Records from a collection
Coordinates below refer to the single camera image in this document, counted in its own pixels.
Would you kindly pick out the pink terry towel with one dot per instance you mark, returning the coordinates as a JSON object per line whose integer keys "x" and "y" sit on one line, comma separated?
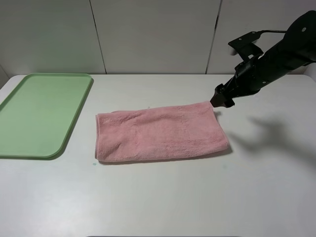
{"x": 164, "y": 133}

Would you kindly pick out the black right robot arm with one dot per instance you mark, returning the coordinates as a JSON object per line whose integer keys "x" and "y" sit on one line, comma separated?
{"x": 296, "y": 49}

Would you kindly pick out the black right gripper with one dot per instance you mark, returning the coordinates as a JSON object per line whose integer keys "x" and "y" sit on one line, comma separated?
{"x": 247, "y": 81}

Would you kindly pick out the green plastic tray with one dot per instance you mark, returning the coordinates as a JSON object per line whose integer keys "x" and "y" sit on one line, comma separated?
{"x": 38, "y": 116}

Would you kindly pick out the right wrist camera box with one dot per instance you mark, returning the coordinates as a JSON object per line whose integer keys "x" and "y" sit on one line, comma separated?
{"x": 245, "y": 45}

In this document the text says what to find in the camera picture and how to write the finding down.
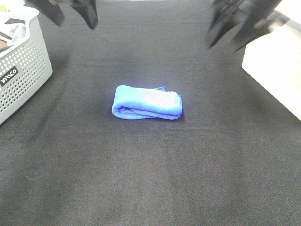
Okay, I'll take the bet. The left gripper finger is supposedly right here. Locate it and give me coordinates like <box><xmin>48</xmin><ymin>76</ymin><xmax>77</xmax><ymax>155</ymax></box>
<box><xmin>25</xmin><ymin>0</ymin><xmax>65</xmax><ymax>26</ymax></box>
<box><xmin>71</xmin><ymin>0</ymin><xmax>98</xmax><ymax>30</ymax></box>

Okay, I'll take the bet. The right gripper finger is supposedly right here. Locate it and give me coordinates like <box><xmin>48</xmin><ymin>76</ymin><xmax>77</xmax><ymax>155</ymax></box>
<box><xmin>206</xmin><ymin>10</ymin><xmax>246</xmax><ymax>48</ymax></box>
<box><xmin>231</xmin><ymin>11</ymin><xmax>289</xmax><ymax>52</ymax></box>

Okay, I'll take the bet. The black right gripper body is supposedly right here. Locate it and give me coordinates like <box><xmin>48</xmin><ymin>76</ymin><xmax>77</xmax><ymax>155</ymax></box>
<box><xmin>212</xmin><ymin>0</ymin><xmax>282</xmax><ymax>18</ymax></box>

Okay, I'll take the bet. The blue microfiber towel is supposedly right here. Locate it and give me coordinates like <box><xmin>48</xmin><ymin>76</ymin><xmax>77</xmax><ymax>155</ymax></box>
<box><xmin>112</xmin><ymin>85</ymin><xmax>183</xmax><ymax>120</ymax></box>

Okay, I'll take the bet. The grey cloth in basket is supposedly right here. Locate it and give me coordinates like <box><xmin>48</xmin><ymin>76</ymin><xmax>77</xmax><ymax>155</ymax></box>
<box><xmin>0</xmin><ymin>23</ymin><xmax>26</xmax><ymax>46</ymax></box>

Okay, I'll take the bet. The white plastic storage crate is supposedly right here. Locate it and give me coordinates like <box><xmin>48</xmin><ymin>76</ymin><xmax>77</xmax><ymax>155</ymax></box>
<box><xmin>242</xmin><ymin>0</ymin><xmax>301</xmax><ymax>122</ymax></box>

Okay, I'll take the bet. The grey perforated plastic basket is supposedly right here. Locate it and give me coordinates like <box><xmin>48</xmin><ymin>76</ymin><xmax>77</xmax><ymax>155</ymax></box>
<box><xmin>0</xmin><ymin>6</ymin><xmax>53</xmax><ymax>122</ymax></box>

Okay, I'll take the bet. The black table cloth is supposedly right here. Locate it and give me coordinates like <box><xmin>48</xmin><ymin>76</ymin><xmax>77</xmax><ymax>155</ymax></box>
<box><xmin>0</xmin><ymin>0</ymin><xmax>301</xmax><ymax>226</ymax></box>

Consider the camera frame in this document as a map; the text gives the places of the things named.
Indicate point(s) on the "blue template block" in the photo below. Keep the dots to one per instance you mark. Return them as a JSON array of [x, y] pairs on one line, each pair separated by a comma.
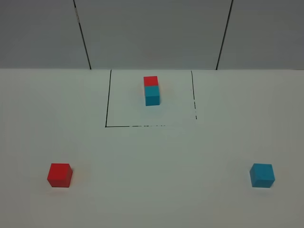
[[152, 95]]

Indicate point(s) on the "red template block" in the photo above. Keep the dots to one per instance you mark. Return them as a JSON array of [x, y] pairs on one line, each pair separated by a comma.
[[150, 81]]

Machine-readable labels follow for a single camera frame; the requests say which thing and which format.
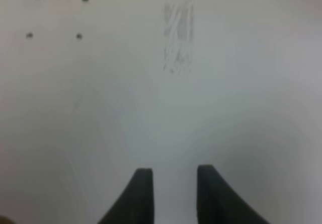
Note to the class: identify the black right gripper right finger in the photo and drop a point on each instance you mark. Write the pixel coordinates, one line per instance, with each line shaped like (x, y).
(217, 202)

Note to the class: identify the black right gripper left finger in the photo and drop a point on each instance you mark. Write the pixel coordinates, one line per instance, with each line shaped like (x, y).
(136, 203)

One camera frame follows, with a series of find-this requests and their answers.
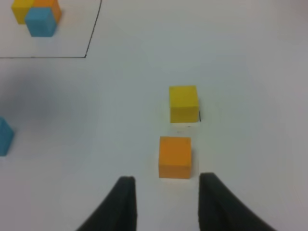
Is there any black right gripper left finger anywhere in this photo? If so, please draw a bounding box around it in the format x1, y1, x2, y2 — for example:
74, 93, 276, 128
78, 176, 138, 231

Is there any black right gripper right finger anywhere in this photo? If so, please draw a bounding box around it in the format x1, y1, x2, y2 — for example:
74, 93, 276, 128
198, 173, 274, 231

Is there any blue template block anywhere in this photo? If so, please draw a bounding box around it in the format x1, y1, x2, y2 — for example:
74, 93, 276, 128
25, 7, 57, 37

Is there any orange template block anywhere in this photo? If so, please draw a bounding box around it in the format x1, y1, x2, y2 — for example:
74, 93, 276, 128
32, 0, 62, 24

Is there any yellow template block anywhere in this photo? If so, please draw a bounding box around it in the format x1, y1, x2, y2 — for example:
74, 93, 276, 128
11, 0, 34, 25

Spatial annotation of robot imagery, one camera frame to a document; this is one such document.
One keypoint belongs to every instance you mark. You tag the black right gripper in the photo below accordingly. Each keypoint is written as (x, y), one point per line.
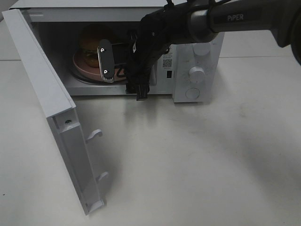
(152, 39)

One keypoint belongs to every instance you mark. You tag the round white door button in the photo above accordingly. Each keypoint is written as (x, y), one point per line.
(192, 93)

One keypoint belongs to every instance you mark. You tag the white microwave knob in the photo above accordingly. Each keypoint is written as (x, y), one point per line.
(201, 49)
(196, 74)

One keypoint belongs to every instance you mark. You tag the pink round plate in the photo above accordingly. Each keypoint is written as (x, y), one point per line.
(87, 64)

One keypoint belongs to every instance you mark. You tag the burger with sesame bun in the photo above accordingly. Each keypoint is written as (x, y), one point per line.
(89, 39)

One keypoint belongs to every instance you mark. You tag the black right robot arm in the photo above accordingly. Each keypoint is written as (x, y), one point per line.
(199, 21)

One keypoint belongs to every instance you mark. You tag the white warning label sticker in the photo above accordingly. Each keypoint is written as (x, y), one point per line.
(167, 59)

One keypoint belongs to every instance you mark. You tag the glass microwave turntable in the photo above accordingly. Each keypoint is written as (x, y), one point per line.
(78, 76)

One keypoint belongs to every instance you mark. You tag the white microwave oven body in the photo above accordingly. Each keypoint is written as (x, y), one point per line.
(79, 47)

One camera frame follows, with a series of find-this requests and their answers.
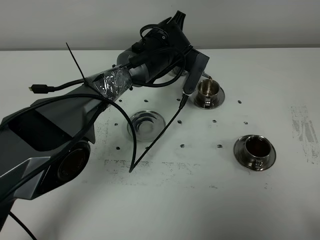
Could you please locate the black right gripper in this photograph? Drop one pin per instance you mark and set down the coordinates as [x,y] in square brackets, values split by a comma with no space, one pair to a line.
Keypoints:
[173,26]

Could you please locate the stainless steel teapot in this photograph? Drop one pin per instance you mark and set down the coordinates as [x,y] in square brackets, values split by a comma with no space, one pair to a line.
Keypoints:
[176,70]

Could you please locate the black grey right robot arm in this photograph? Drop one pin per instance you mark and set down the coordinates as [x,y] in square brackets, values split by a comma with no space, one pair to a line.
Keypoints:
[47,144]

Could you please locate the steel teapot saucer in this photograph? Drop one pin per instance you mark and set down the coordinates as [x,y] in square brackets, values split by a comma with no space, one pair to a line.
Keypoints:
[147,125]

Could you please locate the far steel teacup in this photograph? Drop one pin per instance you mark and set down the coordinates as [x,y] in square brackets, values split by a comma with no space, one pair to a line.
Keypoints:
[207,96]

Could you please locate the steel teacup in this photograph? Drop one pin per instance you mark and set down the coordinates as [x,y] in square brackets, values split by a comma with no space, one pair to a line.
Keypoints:
[257,149]
[207,96]

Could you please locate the near steel saucer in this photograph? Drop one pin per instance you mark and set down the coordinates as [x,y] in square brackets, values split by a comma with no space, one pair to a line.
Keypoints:
[239,154]

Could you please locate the near steel teacup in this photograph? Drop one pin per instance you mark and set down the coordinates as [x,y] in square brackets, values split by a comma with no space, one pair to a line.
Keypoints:
[257,149]

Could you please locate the black zip tie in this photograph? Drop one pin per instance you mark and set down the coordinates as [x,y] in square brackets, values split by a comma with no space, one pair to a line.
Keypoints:
[116,106]

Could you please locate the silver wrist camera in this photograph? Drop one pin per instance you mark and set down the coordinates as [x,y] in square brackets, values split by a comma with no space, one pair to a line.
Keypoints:
[195,66]

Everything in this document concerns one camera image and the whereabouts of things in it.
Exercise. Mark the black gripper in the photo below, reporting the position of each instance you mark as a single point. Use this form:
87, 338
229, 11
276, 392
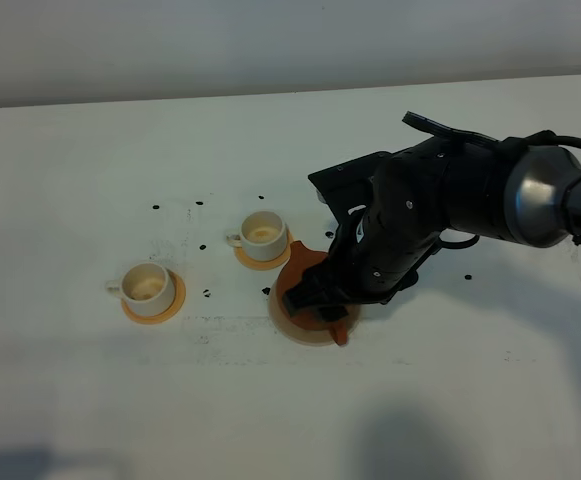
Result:
371, 254

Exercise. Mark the brown clay teapot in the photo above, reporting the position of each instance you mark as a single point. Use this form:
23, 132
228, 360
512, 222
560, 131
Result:
302, 258

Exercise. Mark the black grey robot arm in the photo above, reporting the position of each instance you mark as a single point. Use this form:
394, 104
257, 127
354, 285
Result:
392, 208

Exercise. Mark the beige round teapot trivet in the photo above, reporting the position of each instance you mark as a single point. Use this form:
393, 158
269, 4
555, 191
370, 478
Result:
301, 336

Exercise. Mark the orange coaster far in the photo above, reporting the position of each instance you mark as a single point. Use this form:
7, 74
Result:
265, 265

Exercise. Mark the orange coaster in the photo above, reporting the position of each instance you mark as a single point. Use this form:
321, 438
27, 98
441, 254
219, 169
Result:
173, 309
265, 265

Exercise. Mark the white teacup far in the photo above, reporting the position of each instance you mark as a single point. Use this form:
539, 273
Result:
262, 236

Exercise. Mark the white teacup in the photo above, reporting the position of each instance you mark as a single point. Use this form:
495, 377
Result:
147, 289
262, 236

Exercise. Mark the orange coaster near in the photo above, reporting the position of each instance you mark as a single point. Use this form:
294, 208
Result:
173, 309

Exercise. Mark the white teacup near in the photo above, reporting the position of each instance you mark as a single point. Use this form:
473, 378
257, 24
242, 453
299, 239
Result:
147, 289

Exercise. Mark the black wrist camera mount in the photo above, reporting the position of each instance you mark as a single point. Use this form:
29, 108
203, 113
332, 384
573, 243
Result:
348, 186

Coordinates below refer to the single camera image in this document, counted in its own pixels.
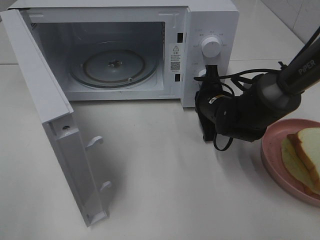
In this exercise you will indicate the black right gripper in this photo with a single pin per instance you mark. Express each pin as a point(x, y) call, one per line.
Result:
point(211, 89)

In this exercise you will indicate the pink round plate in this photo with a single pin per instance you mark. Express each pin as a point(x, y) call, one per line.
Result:
point(271, 156)

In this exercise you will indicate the toy sandwich with bread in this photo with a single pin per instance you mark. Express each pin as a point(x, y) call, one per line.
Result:
point(300, 153)

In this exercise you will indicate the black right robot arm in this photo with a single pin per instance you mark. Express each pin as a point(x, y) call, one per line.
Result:
point(241, 108)

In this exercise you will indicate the white lower timer knob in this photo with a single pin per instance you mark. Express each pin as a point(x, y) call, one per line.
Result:
point(202, 73)

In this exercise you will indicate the white upper power knob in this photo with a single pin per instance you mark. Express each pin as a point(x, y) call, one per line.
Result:
point(211, 46)

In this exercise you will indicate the glass microwave turntable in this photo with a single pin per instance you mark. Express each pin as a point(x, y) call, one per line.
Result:
point(115, 64)

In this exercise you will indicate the white microwave oven body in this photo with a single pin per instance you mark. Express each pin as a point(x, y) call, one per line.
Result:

◆ TASK TO CARRY OUT ◆
Scan the entries for lines holding the string "draw", then copy every one of them.

◆ ANSWER BELOW ◆
Is there any black right gripper left finger anywhere in this photo? If so, please draw a bounding box around it in the format x1, y1, x2, y2 — for example:
Is there any black right gripper right finger anywhere in this photo? If so, please draw a bounding box around it in the format x1, y1, x2, y2 — for example:
Is there any blue template block anywhere in this photo? If so, please draw a bounding box around it in the format x1, y1, x2, y2 — for example:
Is there any orange template block anywhere in this photo? If so, please draw a bounding box around it in the format x1, y1, x2, y2 — for example:
Is there any yellow template block anywhere in this photo? If so, please draw a bounding box around it in the format x1, y1, x2, y2 — for example:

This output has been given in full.